▶ _Instructions to follow_
Return all lines of the data in which the string "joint" occurs.

* * *

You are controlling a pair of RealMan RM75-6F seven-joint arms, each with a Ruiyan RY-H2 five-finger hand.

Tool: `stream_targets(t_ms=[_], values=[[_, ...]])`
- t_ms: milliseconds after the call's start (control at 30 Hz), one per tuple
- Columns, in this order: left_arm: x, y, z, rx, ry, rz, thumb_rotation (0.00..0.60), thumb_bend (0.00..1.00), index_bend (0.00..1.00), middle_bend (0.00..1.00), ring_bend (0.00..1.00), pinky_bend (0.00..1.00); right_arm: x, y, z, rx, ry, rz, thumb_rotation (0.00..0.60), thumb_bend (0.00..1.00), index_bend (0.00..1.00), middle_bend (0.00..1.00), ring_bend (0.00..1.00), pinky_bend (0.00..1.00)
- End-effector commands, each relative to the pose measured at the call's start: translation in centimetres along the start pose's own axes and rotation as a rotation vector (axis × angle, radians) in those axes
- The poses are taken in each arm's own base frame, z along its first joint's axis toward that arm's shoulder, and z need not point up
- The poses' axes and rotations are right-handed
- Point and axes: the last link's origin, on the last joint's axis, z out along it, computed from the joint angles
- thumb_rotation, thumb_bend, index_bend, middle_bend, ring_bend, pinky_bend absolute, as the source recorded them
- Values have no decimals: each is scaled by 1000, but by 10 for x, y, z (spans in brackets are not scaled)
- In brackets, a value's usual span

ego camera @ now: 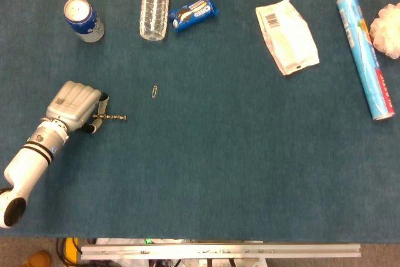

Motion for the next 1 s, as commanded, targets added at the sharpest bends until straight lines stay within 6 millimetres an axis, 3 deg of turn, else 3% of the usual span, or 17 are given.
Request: stream_targets(t_ms=[33,433,1000], values=[[0,0,0,1,1,0,600,399,528,951,948,1000,0,0,0,0,2,0,600,259,398,391,371,552],[13,-2,-6,2,55,10,600,399,538,952,948,1000,1,1,0,3,10,6,600,259,398,392,371,552],[66,8,-6,-35,166,-7,600,399,552,953,948,1000,3,3,-2,4,30,18,600,259,398,395,375,552]])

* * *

▶ _Task solution_
You are controlling a pair of RealMan RM75-6F seven-joint arms, each with a Ruiyan RY-H2 five-finger hand.
- The poses are taken in each arm's own base frame, z along its first joint's axis toward that arm's shoulder, and z need not point up
- Point and axes: the last link's origin, on the last joint's axis, z out along it, computed from the joint angles

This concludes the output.